Concerning IFN-γ inducing epitope predictions from the vaccine construct, 412 potential epitopes were predicted from the vaccine construct after removal of the adjuvant. This number includes both +ve and –ve prediction scores. A total of 158 epitopes were predicted to be +ve for inducing IFN-γ with higher score ranging from 1to 7 for 28 epitopes. Figure 9 showed the level of IFN-γ induction during the period of the injections compared to the other cytokines. When the prediction was only performed for the adjuvant, 433 overlapped +ve and –ve epitopes were predicted inducing IFN-γ production. Among them 82 epitopes were predicted positive (+ve). However none of the positive epitopes scored greater than 1. Thus they were considered as IFN-γ non-inducing epitopes.

Fig. 9.

The cytokine levels induced by two injections of the vaccine construct given in interval of 30 days as simulated by C-ImmSim server. The main plot provided the concentration of cytokines and interleukins after the injections. The insert plot showed danger signal together with leukocyte growth factor IL-2 with the Simpson index, D (diversity) shown by the dotted line. The smaller the D value, the lower the diversity

Immune simulation of the vaccine construct

C-ImmSim server was used to mimic the actual immune responses in the body upon exposure to the vaccine construct. Generally the primary immune response occurs as a result of first contact with an antigen and the first antibody produced is mainly IgM, although small amount of IgG are also produced. The amount of antibodies produced depends on nature of antigen and usually produced in low amount. As shown in Fig. 10 the amount of the IgM was markedly started to increase during the first injection of the vaccine construct (antigen) as a primary immune response. Secondary immune response occurs as a result of the second and subsequent exposure to the same antigen and characterized by increased level of IgM and IgG. Also there was marked increased in the level of IgM + IgG and decreased level of the antigen. Moreover there were marked increase in the level of IgM, IgG1 + IgG2, and IgG1 (Fig. 10). This indicated that the antibodies had greater affinity to the vaccine construct (antigen) and would develop immune memory.
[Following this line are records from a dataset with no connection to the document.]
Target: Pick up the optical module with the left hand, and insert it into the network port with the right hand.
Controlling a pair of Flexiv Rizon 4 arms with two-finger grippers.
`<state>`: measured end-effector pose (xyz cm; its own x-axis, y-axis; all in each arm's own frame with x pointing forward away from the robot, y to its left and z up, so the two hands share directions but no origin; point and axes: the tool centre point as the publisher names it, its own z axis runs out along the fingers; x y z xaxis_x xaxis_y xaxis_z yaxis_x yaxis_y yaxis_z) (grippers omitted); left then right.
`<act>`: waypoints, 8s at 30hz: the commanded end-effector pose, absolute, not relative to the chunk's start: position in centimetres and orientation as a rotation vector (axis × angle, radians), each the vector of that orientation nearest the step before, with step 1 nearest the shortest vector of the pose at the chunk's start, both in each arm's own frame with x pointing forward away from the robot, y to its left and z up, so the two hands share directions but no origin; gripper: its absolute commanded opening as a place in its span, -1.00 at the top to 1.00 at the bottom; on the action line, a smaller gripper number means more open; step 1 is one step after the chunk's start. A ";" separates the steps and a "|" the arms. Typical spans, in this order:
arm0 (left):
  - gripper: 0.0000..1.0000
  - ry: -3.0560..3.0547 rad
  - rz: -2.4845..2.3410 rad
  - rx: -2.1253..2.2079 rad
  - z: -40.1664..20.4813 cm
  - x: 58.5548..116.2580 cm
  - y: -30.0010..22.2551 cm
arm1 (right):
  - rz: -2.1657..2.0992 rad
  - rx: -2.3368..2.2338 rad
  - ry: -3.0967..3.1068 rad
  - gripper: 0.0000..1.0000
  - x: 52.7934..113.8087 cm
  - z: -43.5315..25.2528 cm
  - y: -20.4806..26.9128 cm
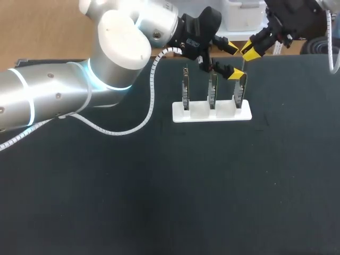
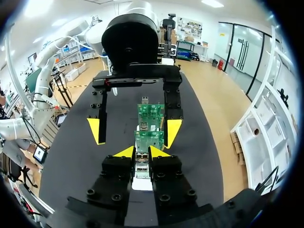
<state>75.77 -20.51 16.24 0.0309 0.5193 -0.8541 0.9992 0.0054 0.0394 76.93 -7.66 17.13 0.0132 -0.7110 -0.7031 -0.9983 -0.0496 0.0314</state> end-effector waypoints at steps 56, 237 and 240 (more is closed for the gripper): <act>-1.00 1.574 -0.858 1.600 16.2 75.7 -20.5 | 0.796 -1.749 1.765 -1.00 76.8 16.3 -8.2; -1.00 1.574 -0.858 1.600 16.2 75.7 -20.5 | 0.909 -1.624 1.650 1.00 77.3 15.0 -7.6; -1.00 1.574 -0.858 1.600 16.2 75.7 -20.5 | 0.912 -1.624 1.652 1.00 77.2 14.9 -7.6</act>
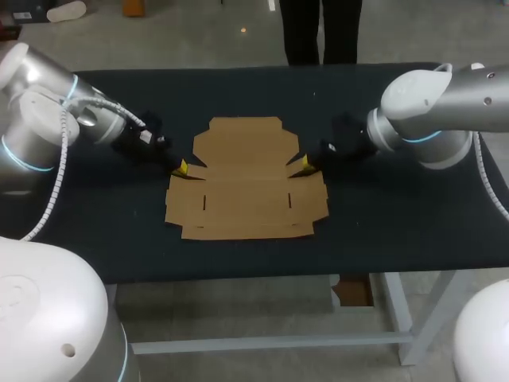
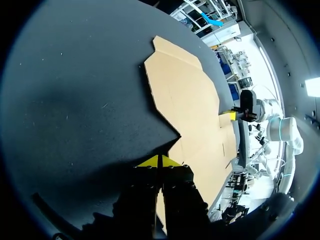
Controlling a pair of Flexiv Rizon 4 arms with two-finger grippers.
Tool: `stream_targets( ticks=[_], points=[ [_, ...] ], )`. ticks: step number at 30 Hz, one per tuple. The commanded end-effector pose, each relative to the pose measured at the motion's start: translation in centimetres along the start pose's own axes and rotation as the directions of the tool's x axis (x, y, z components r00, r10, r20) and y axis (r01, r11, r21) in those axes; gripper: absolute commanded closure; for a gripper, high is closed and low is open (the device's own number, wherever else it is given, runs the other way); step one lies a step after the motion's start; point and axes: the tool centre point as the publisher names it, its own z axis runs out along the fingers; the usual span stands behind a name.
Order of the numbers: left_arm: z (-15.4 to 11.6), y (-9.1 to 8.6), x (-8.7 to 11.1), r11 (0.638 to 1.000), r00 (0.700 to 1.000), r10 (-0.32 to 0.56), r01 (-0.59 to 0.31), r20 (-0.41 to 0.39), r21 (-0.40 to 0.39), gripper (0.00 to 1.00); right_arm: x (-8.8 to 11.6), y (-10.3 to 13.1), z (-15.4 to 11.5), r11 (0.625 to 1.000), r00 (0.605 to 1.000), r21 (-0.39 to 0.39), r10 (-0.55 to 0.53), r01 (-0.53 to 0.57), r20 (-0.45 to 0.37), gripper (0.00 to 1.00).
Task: Assemble the packaging by folding the flat box into shape, placing the metal phone stand inside, and closing the box properly
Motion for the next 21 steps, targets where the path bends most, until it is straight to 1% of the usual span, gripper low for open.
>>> stream_targets(
  ticks=[1, 10, 17, 20, 21],
  points=[
    [-0.4, 0.3, 0.7, 1.0, 1.0, 0.01, -0.01, 0.013, 0.004, 1.0, 0.2, 0.1, -0.1, 1.0, 1.0, -0.002, -0.008, 0.008, -0.003, 1.0],
    [0.0, 0.5, 1.3, 1.0, 0.999, 0.024, -0.024, 0.021, -0.003, 1.0, 0.4, 0.0, -0.2, 1.0, 1.0, -0.006, -0.016, 0.016, 0.002, 1.0],
    [0.1, 0.5, 1.9, 0.999, 0.999, 0.035, -0.035, 0.024, -0.004, 1.0, 0.9, 0.1, -0.1, 1.0, 1.0, -0.005, -0.029, 0.029, 0.008, 1.0],
    [0.2, 0.5, 2.1, 0.999, 0.999, 0.036, -0.036, 0.038, 0.0, 1.0, 1.2, 0.2, -0.1, 0.999, 0.999, -0.006, -0.032, 0.032, 0.011, 1.0],
    [0.3, 0.5, 2.2, 0.999, 0.998, 0.034, -0.034, 0.054, 0.005, 1.0, 1.3, 0.2, 0.0, 0.999, 0.999, -0.006, -0.034, 0.034, 0.012, 1.0]
  ],
)
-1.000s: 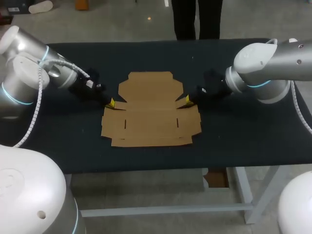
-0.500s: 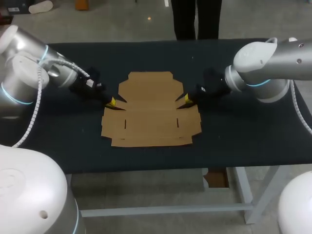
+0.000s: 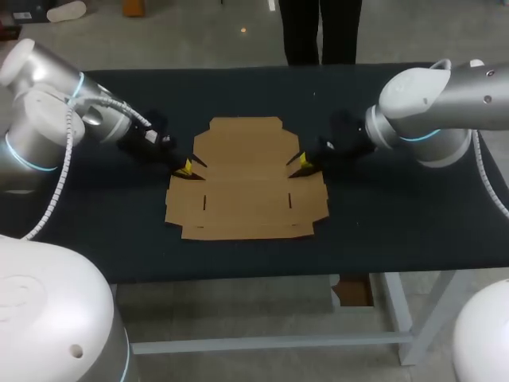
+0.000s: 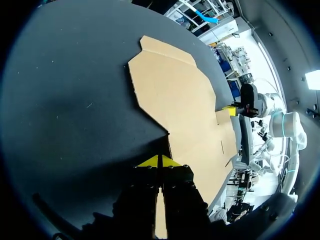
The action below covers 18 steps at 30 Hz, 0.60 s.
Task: Assemble the packaging by folding the flat box into shape, placing the metal phone stand inside, and closing the box properly
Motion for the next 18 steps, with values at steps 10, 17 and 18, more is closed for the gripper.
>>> stream_targets(
  ticks=[10, 17, 18],
  points=[
    [0.9, 0.2, 1.0, 1.0, 0.997, -0.002, 0.001, 0.072, 0.022, 1.0, 0.9, 0.2, 0.4, 1.0, 1.0, 0.006, -0.014, 0.013, 0.02, 1.0],
    [1.1, 0.3, 1.6, 1.0, 0.994, 0.003, -0.006, 0.108, 0.03, 1.0, 1.5, 0.0, 0.4, 1.0, 0.997, 0.009, -0.016, 0.016, 0.076, 1.0],
    [1.1, 0.3, 1.6, 0.999, 0.994, 0.001, -0.004, 0.113, 0.032, 1.0, 1.5, -0.1, 0.4, 1.0, 0.997, 0.01, -0.016, 0.015, 0.08, 1.0]
  ],
)
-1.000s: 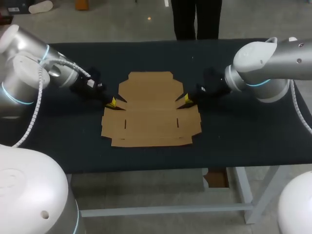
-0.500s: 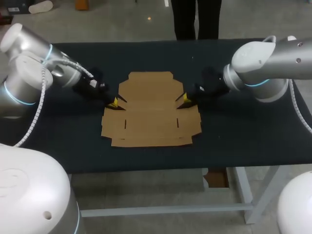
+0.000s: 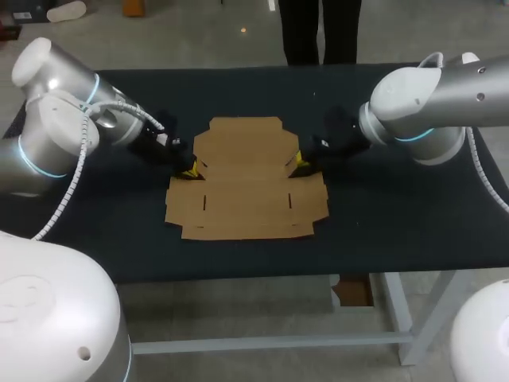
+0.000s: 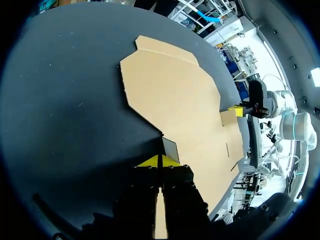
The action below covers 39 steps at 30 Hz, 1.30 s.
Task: Assemble the packaging by folding the flat box into shape, placing the metal phone stand inside, and closing the box properly
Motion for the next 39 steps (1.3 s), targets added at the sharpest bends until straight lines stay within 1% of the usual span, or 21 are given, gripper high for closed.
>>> stream_targets(
  ticks=[1, 7, 12, 18, 19, 28, 39],
  points=[
    [0.0, 0.2, 0.6, 1.0, 1.0, -0.005, 0.005, 0.026, 0.002, 1.0, 0.8, -0.2, 0.1, 1.0, 0.999, -0.002, 0.001, -0.001, 0.046, 1.0],
    [0.1, 0.2, 0.8, 1.0, 0.998, -0.01, 0.009, 0.056, 0.01, 1.0, 1.0, -0.3, 0.1, 1.0, 0.998, 0.001, 0.0, 0.0, 0.06, 1.0],
    [-0.1, 0.2, 1.0, 0.999, 0.996, -0.013, 0.01, 0.089, 0.034, 1.0, 1.1, -0.3, 0.1, 1.0, 0.998, 0.004, 0.002, -0.002, 0.069, 1.0],
    [-0.3, 0.1, 1.2, 0.999, 0.995, -0.01, 0.006, 0.102, 0.039, 1.0, 1.1, -0.4, 0.2, 1.0, 0.996, 0.01, 0.009, -0.01, 0.089, 1.0],
    [-0.2, 0.1, 1.3, 0.999, 0.993, -0.01, 0.005, 0.114, 0.042, 1.0, 1.1, -0.4, 0.2, 1.0, 0.996, 0.01, 0.009, -0.01, 0.089, 1.0],
    [0.5, 0.0, 1.8, 0.999, 0.992, 0.003, -0.007, 0.127, 0.034, 1.0, 1.4, -0.5, 0.5, 0.999, 0.994, 0.027, 0.018, -0.022, 0.111, 1.0],
    [0.7, 0.0, 2.3, 0.999, 0.988, 0.008, -0.014, 0.154, 0.039, 1.0, 1.7, -0.6, 1.4, 0.997, 0.983, 0.06, 0.028, -0.04, 0.182, 1.0]
  ],
)
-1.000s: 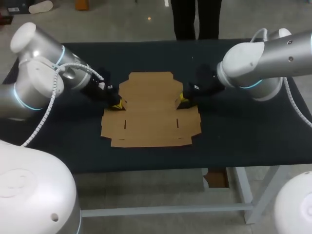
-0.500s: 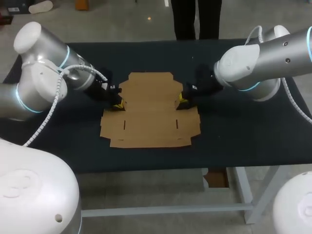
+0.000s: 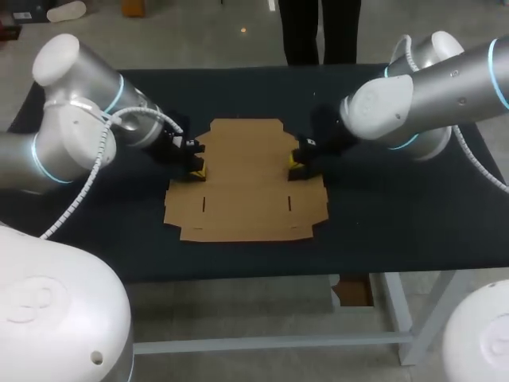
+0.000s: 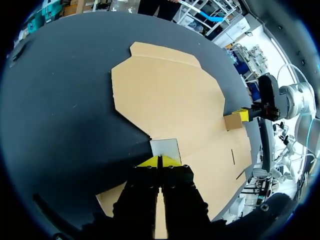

Consequently, this resulted in increased clearance of the antigen upon subsequent exposures. Concerning the cytotoxic and helper T lymphocytes, high response in the cells populations with corresponding memory development was observed. Most importantly the population of the Helper T lymphocytes remained higher during all exposure time. In the IFN- γ induced epitopes prediction, the results showed that 158 predicted epitopes inducing IFN- γ production without adjuvant. This interpreted the high IFN- γ concentration score compared to the other cytokines. The Simpson index D demonstrated the level of danger when the cytokines level increased that may result in complications during the immune response.

Fig. 10.

The immune simulation with vaccine construct using C-immsim server. a Immunoglobulins production increased in response to exposure to antigen injections with marked decrease in the antigen concentration observed. b Showed the B-cell populations with marked increase in the memory and non-memory immunoglobulins. Figure c and d Showed increased level in the populations of the active T helper and T cytotoxic cells per state after the injections, respectively. The resting state provided cells not exposed to antigen while the anergic state provided tolerance of the T-cells to the antigen exposures

Codon adaptation and in silico cloning

The protein sequence of the vaccine construct was reversed translated into DNA sequence. Codon adaptation index values (CAI-Value) of the improved DNA sequence was 0.9199, indicating the higher proportion of most abundant codons. The GC-content of the improved sequence was 51.58%, indicating favourable GC content. Figure 11, showed that DNA sequence was cloned into pET28a (+) vector typically at the multiple cloning site (MCS) of the vector after linking BamHI and Xho1restriction enzymes cutting sites sequences to the vicinities of the DNA sequence.

Fig. 11.

In silico cloning of the final vaccine construct sequence into the pET30a (+) expression vector. The vector was shown in black color, while the red color provided the gene coding for the vaccine construct protein. The DNA sequence of the vaccine construct was typically cloned in the MCS of the vector between BamH1 and Xho1 cutting sites

Discussion

The availability of a safe and effective vaccine for SARS-CoV-2 is well-recognized as an additional tool to contribute to the control of the pandemic. Furthermore enormous challenges and efforts are needed to rapidly develop, evaluate and produce effective vaccine at large scales. In this regard, the Sinovac Biotech has created a new COVID-19 vaccine by growing the novel coronavirus in the VERO monkey cell line and inactivating it with chemicals [31]. The vaccine has protected the rhesus macaques from infection by the new coronavirus. However the vaccine was an old-fashioned formulation consisting of a chemically inactivated version of the virus. Despite that the vaccine produced no obvious side effects in the monkeys and human trials are under processing, but the number of animals tested was too small to yield statistically significant results. Moreover the vaccine may have caused changes that make it less reflective of the ones that infect humans. Another concern is that monkeys do not develop the most severe symptoms that SARS-CoV-2 causes in humans [31]. Generally such kinds of vaccines may have multiple caveats such as the risk of reversion to a more virulent strain of the virus being vaccinated against. Also they may cause severe complications in immunocompromized individuals. In addition to that they are expensive, time consuming and may include unnecessary proteins particles of the virus that provoke immunity, resulting in allergenic and other deleterious immunological responses [32, 33]. Accordingly, recently the focus has shifted towards the development of subunit vaccines as they are associated with better safety profiles and are logistically more feasible [34]. Beside the Sinovac Biotech vaccine, more than 42 vaccines candidates against the pandemic in the clinical trials phases, and some are currently in phase III trials such as Pfizer-BioNTech COVID-19 Vaccine (BNT162b2), ModernaTX, Inc. (mRNA-1273), Sinopharm, CanSino, AstraZeneca and Novavax vaccines [35].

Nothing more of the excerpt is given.